Я бы очень хотел обратить ваше внимание на то, что у Волошина была глубокая интуиция: что катастрофа, которая произошла у него на глазах, это не конец, это не полная катастрофа, а испытание для многих людей, испытание, которое можно пережить с достоинством. Вы, вероятно, знаете пластинку «Голоса, зазвучавшие вновь», которая была выпущена сравнительно недавно, там он читает свое стихотворение «На дне преисподней» памяти Гумилева и Блока. Да, действительно, это было страшное время, и он мог каждую минуту ждать расправы над собой, но замечательно, что он писал о своей стране: «Но твоей Голгофы не покину, от твоих могил не отрекусь».

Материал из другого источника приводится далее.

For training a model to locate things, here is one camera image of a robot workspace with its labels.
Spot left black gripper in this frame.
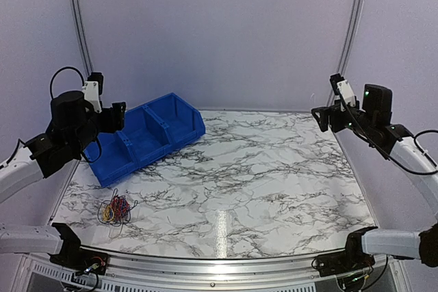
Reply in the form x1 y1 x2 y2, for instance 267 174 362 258
70 102 125 155

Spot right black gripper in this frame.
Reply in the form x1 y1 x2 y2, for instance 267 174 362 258
312 99 375 137

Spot red wire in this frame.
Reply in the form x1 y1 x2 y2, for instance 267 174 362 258
109 194 131 222

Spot yellow wire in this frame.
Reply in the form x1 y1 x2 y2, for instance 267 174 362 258
96 200 117 224

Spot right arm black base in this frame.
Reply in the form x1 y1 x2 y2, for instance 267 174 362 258
311 226 377 277

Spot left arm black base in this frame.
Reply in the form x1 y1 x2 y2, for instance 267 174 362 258
50 223 109 275

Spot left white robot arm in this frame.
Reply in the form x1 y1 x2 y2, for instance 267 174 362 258
1 90 126 268

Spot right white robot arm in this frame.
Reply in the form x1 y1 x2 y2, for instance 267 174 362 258
311 80 437 270

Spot blue three-compartment plastic bin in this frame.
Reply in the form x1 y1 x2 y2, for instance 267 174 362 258
85 93 205 187

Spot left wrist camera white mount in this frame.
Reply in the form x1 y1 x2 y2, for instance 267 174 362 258
81 72 103 114

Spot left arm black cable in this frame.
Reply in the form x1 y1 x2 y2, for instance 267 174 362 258
49 67 86 101

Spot right aluminium corner post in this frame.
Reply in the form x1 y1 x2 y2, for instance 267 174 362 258
333 0 368 77

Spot aluminium front rail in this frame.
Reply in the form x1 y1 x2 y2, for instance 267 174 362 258
11 251 411 291

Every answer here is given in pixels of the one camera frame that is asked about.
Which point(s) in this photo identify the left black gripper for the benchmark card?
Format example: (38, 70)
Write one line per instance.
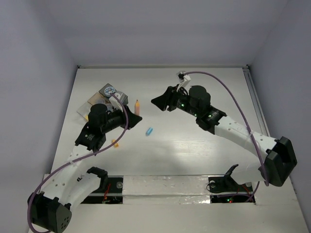
(133, 118)

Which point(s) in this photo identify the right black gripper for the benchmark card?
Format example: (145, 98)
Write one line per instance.
(167, 98)

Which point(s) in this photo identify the peach highlighter marker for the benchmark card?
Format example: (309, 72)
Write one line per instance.
(137, 108)

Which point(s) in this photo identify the orange marker cap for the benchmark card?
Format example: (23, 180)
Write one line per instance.
(115, 143)

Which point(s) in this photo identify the blue lid jar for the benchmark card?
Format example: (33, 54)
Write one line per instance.
(109, 90)

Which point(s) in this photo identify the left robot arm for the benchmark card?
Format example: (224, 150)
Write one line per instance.
(51, 205)

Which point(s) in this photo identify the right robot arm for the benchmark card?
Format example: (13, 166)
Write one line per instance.
(276, 156)

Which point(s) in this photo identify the blue marker cap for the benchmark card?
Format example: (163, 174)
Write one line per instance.
(149, 131)

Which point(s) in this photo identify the clear plastic bin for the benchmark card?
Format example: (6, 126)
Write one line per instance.
(84, 110)

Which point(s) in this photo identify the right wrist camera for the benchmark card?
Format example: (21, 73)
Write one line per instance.
(184, 79)

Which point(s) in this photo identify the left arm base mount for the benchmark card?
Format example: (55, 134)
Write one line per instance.
(109, 190)

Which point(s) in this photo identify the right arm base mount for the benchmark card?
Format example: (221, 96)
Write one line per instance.
(224, 189)

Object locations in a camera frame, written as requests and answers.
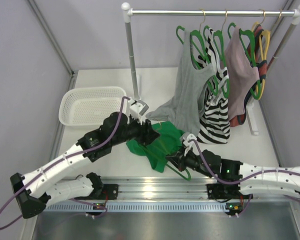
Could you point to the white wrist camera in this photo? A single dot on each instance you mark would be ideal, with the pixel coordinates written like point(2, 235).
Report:
point(188, 140)
point(137, 108)

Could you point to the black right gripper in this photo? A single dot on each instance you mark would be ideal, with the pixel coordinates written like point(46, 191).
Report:
point(179, 160)

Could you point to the black white striped top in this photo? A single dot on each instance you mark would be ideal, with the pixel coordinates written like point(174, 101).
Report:
point(214, 122)

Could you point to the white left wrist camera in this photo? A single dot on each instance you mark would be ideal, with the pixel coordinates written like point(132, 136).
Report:
point(137, 108)

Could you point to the mauve pink top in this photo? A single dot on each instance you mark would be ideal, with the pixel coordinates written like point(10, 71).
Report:
point(242, 76)

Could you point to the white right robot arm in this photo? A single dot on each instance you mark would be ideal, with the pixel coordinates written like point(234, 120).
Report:
point(236, 179)

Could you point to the metal clothes rack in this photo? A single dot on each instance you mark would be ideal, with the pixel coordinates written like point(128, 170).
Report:
point(128, 12)

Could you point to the yellow hanger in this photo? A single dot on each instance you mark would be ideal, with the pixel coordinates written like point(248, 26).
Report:
point(262, 43)

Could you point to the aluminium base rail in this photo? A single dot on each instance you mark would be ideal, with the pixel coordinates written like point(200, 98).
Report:
point(151, 194)

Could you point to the green tank top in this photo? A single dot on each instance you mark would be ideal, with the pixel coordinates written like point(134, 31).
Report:
point(137, 149)

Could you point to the grey tank top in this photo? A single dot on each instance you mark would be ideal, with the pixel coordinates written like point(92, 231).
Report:
point(185, 108)

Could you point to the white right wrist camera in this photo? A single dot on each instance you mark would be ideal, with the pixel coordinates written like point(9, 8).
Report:
point(188, 140)

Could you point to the white plastic basket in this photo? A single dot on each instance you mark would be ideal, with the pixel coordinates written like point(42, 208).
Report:
point(89, 106)

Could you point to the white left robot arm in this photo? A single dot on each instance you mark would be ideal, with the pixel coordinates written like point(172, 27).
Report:
point(44, 186)

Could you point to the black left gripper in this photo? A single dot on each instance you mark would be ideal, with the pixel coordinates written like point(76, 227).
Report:
point(148, 132)

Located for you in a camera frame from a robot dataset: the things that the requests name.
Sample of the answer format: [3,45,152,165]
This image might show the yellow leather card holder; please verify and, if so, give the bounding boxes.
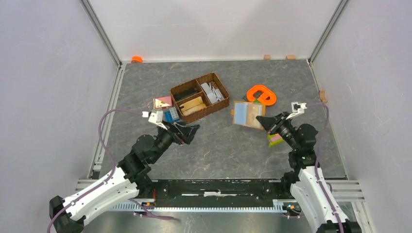
[231,101,266,129]

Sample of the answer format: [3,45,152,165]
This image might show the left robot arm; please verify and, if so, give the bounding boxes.
[47,122,200,233]

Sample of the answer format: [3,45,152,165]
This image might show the brown woven basket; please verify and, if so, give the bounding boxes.
[170,72,230,123]

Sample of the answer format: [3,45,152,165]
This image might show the gold VIP cards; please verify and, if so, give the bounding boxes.
[179,97,206,116]

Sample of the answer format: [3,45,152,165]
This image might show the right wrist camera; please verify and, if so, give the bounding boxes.
[286,102,307,119]

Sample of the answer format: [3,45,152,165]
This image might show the black cards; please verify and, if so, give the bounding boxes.
[173,88,199,101]

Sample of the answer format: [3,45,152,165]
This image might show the pink and green brick stack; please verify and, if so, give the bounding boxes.
[267,133,284,148]

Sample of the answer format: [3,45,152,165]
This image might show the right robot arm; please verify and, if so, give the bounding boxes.
[256,112,362,233]

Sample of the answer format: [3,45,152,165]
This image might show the orange tape roll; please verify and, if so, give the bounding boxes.
[131,56,143,63]

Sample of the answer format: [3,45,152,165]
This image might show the orange plastic ring toy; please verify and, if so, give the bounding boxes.
[246,84,277,106]

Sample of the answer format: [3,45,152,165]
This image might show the pink card box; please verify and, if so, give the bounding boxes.
[153,96,173,110]

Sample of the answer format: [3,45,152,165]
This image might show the silver cards pile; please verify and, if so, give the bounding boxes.
[200,83,224,104]

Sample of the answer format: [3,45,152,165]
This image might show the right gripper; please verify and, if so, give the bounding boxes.
[256,111,299,150]

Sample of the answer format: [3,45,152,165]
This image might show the blue toy brick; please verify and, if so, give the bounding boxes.
[164,107,180,122]

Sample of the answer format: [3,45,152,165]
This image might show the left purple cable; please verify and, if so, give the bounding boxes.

Это был человек, абсолютно лишенный какого-либо национализма, шовинизма, он был естественным, здоровым патриотом, хотя по матери и был немцем. И среди его стихотворений есть одно, которое является пророческим. Это стихотворение навеяно темой Достоевского.

Вы помните, что, когда Достоевский писал «Бесов», он взял за основу одну из самых странных, загадочных историй в Евангелии (толкователи до сих пор не решили, что там произошло): однажды (я напоминаю тем, кто не читал) Христос прибыл на лодке в пустынное место, где жили язычники, — в восточной стороне моря Галилейского. Там, среди пещерных гробниц, жил бесноватый. Он выскочил оттуда с диким криком, Христос его остановил и избавил от беса. И тут произошло что-то странное. Эта темная сила, которая корежила этого человека, вдруг всколыхнула стадо свиней, которое там пасли язычники, и стадо, обезумев, бросилось в воду.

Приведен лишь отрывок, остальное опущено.